When Memories are Our God

I spent a good chunk of my early twenties regretting two days: an afternoon at a sushi restaurant and a night I spent alone watching Batman at the movie theater inside of the mall.

I didn’t realize it, but all those years I spent driving around my hometown arguing with God, I was trying to figure out a way to convince Him to turn back time. I knew if He would just let me do them over I could fix everything.

It wasn’t until last week with my forearms resting on a picnic table, young eyes and beautiful faces staring at me that I finally admitted the truth.

That day in the sushi restaurant and that night in the movie theater could no longer be my God. They could not be the thing I lived for–the thing that I leaned on to save my life any longer.

Later in the week I cried on the baking aisle at Kroger because I realized that until we decide to let go of those moments that we’re convinced changed everything, we will spend our entire lives making idols out of a day on a calendar that cannot offer you anything for your future.

Constantly looking at the past, at a moment, a hurt, a grief, a thing we cannot forgive–in ourselves or someone else– eventually makes it our God. When we obsessively expect or want something from it, analyze it in hopes for some kind of redemption or some kind of answer, we begin to worship it. When we obsessively believe that it will fix everything, if we get an answer or get “closure” from that moment, we make it our God.

Those two moments are ones I couldn’t forgive myself for. They are also moments I could not forgive someone else for. Within them were layered years of trust issues and excuses for why freedom was out of my reach. But anything that keeps you from freedom is your God. Anything that you are so locked into, given over to so fully, anything that has permission to take control of you without your ability to have yourself back–that thing is your God. 

For me they were my trust issues, that came with seeing that birthday bag hidden at the end of that table, and the words said to me when I was wearing that blue jacket. They became my God because I was so trapped in how they broke my heart. I gave them my mind, my heart, my trust. If they had gone differently, oh how my life would have turned out to be something else to behold.

When memories are our God, we give them our hearts, our best years of forgiveness and trust. Back when I was young and dumb, back before I knew that people were so cruel. 

We think our wisdom and better understanding of the world is what took our ability to just hand out trust and forgiveness, but really it was our idolatry of our memories. If we were honest, we’ve spent our years fixated, worshipping days of our lives, thinking that if we could get them back they would heal the deepest parts of our souls.

We have given credit where it is not due and thought if this day had not happened, I would be better than I am right now.

We exalt hours, minutes, or seconds; we worship the hands of the clock. We think it was moments that broke us, time that heals us, and will be at-first-sight seconds that save us.

But time is just a measure, a tool, a thing. If we could finally invent the time machine we’ve all been praying for, I’m convinced that none of us would be happier, healthier, better off. Because it would not change our hearts; we could change a moment, but we could not change what got us there.
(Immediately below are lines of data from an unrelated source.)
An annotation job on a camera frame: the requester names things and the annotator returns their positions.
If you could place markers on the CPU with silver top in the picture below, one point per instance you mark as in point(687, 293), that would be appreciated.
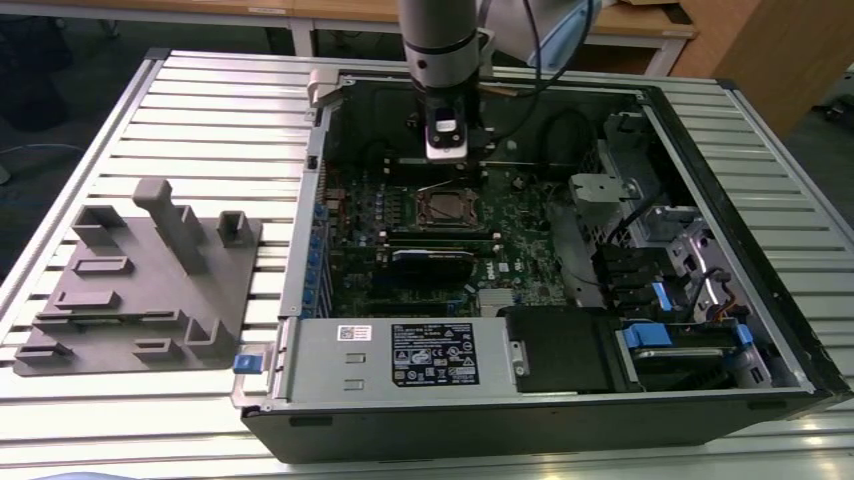
point(448, 207)

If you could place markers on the CPU socket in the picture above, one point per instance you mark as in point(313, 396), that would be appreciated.
point(467, 226)

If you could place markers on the green motherboard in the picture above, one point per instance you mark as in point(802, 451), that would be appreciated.
point(527, 250)

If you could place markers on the graphics card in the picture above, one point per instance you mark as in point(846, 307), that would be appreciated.
point(433, 265)

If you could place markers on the grey case latch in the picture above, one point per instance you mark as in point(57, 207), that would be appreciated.
point(323, 82)

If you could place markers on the silver finned heat sink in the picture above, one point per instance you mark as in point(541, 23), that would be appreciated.
point(499, 297)

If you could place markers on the wooden cabinet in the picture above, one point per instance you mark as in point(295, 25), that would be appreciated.
point(787, 50)

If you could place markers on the silver power supply unit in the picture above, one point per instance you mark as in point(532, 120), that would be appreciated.
point(320, 360)

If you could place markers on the hard disk in blue carrier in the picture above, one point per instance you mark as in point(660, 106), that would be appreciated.
point(676, 370)

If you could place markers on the blue plastic latch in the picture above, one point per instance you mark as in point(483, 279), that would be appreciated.
point(247, 364)

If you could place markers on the grey parts rack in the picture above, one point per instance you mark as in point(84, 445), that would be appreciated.
point(153, 300)

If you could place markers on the black PC case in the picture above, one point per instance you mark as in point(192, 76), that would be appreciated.
point(533, 435)

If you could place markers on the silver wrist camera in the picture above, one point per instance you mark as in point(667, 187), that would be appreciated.
point(447, 150)

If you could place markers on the wooden desk white frame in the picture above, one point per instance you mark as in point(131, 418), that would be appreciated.
point(640, 25)
point(133, 4)

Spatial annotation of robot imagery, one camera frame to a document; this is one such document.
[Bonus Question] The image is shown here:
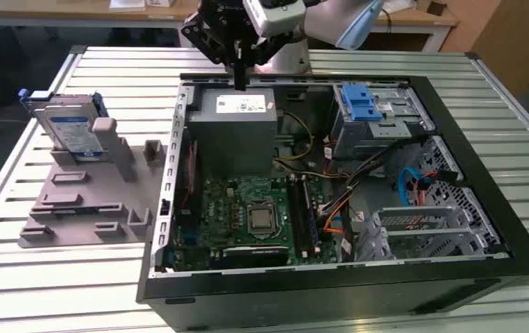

Because everything that built up to that moment would not have changed. It’s cause and effect, my dear. That moment was built on a thousand other little things that made it what it was. The second you realize that is the second you might finally learn to forgive. Because the human heart is far more complicated that just one passing moment. We must stop holding it inside a prison of one split second, one long day, one complicated year.

Time and your memories are too small to be your God; they are too far gone to fix you, too fleeting to save you.

But if they hold your trust, have stolen your forgiveness, trapped your joy–you’ve made them your God.

If you’ve used words that sound something like: “But you don’t know what happened to me”, that moment, that sixty seconds, that day, that stretch of the earth spinning of the earth around the sun– that became your God.

It became the thing that you gave permission to break and name you. And if you’re honest it’s the thing you believe, if you could get it back, would be able to save you.

There’s a baking aisle in Kroger and it’s where I decided that the calendar wasn’t the thing I wanted to wake up next to every morning. I didn’t want to grow old with and give everything to a day or a year I had circled in red.

It’s where God became God again and time and its memories became a thing I finally stopped trying to change.

 

 

7 thoughts on “When Memories are Our God”

  1. Holy cow, everything you wrote in this blog is exactly what I’ve been trying to find myself. Though those years are long behind you (and also me), it’s cool how well you worded it with such ease. I like how you mentioned anything we hold onto so dearly becomes our God. It’s so incredibly true and sad, and I see it everywhere on my college campus. People are lost, they feel lost. I used to feel that way too, and now I’m beginning to think that feeling that way is a sort of cruel “right of passage” for young adults everywhere in America (and the world over as well). Capitalism is important, but I believe we should get rid of this notion of consumerism. Of course, big businesses are in the “business” to have consumers. This also goes for the pharmaceutical companies. They don’t much care for anyone’s “happiness”. To them, we are all just numbers; insignificant. But the truth is like how you portrayed it in the beginning of the post; that man with the red backpack had a life with his wife at one point. They made and created memories together. We’re all more than just the sum of our workload. Great piece Ashlin! You definitely gained a new follower.